Figure 1. Identification of ethylene receptor-interacting proteins SAURs in Arabidopsis.

Figure 1

(a) Schematic representation of the bait ETR2 and the prey identified. I, II, III and IV indicate putative transmembrane regions. GAF: conserved domain originally found in cGMP-binding phosphodiesterases, cyanobacterial adenylyl cyclases, and a formate-hydrogen lyase transcription activator from E. coli; HIS: H-containing domain; ATP: ATP-binding domain; HIS plus ATP constitute the kinase domain; REC: receiver domain.
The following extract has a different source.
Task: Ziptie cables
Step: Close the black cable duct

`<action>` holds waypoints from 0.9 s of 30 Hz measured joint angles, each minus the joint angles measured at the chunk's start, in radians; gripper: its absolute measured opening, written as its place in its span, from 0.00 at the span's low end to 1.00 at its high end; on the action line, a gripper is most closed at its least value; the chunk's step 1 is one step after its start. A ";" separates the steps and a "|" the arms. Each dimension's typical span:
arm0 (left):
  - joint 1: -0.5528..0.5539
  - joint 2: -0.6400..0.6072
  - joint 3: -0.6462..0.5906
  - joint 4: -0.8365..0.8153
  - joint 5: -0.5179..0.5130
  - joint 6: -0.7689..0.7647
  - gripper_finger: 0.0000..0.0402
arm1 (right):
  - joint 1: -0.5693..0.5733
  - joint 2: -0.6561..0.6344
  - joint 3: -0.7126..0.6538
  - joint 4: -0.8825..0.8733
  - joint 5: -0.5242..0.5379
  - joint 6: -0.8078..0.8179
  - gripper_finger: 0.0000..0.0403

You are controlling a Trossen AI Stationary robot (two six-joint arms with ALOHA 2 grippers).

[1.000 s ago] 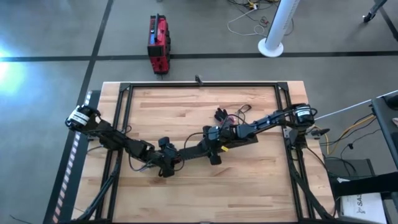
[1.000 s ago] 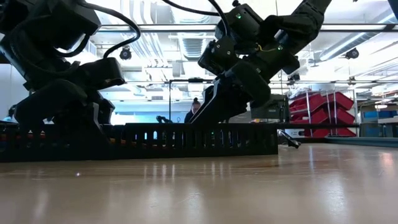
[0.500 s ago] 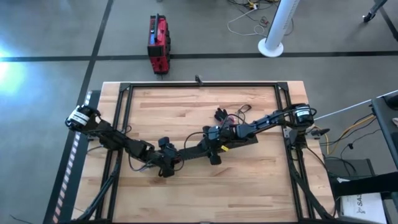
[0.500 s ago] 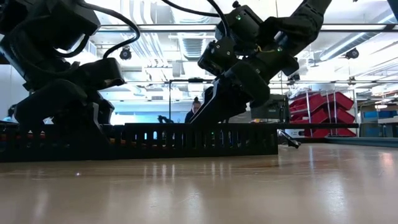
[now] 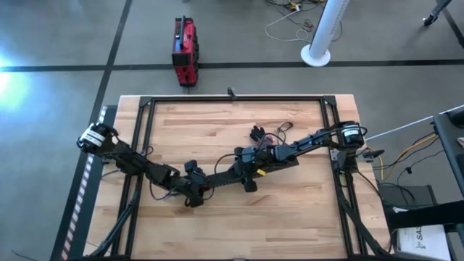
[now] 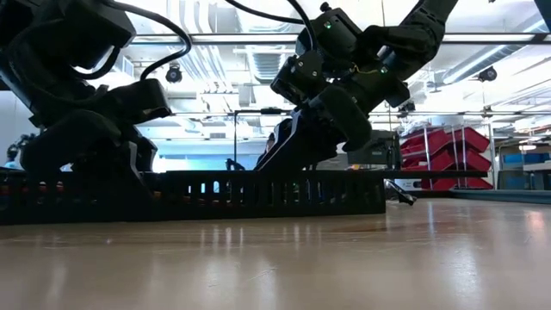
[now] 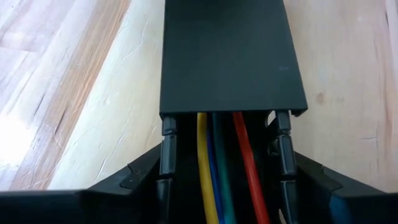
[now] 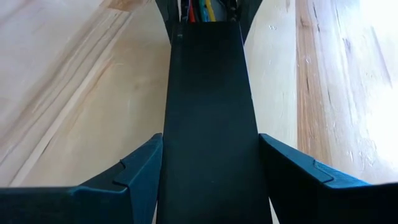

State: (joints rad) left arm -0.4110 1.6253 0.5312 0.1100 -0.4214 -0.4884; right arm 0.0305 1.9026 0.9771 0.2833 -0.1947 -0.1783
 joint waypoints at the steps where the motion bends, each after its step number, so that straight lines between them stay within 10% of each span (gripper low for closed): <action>1: 0.000 0.000 0.000 0.001 0.000 0.000 0.55 | 0.001 0.000 0.000 -0.001 -0.001 0.000 0.54; 27: 0.095 0.005 0.026 0.222 -0.003 0.171 0.55 | 0.011 0.007 0.027 0.043 0.061 0.031 0.54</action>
State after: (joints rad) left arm -0.3162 1.6302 0.5574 0.3317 -0.4244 -0.3173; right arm 0.0410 1.9095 1.0046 0.3261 -0.1333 -0.1470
The region without transmembrane segments was used as bait to screen cDNA library in yeast two-hybrid assay. SAUR78 was identified as an ETR2-interacting protein. (b)Alignment of SAUR78 as well as its close homologues SAUR76 and SAUR77 with other known SAUR proteins. SAUR-AC1 and AtSAUR32 are from Arabidopsis. ZmSAUR1 is from maize and OsSAUR39 is from rice. Amino acids shaded in black indicate identity. (c) Interactions of the three SAURs with Arabidopsis ethylene receptors ETR2 and EIN4 in yeast two-hybrid assay. The four other SAUR proteins At3g12955, At2g21220, At1g75580 and SAUR-AC1(At4g38850), which are not grouped with the three SAURs, did not show positive interactions with ETR2. At 24 °C, all the yeast transformants can grow. At 37 °C, growth of transformants on SD/Gal-UL but not on SD/Glu-UL indicates positive interaction. The pSosMAFB plus pMyrSB indicate positive interaction control while pSosMAFB plus pMyrLamiC and other combinations with pMyr or pSos vectors served as negative controls.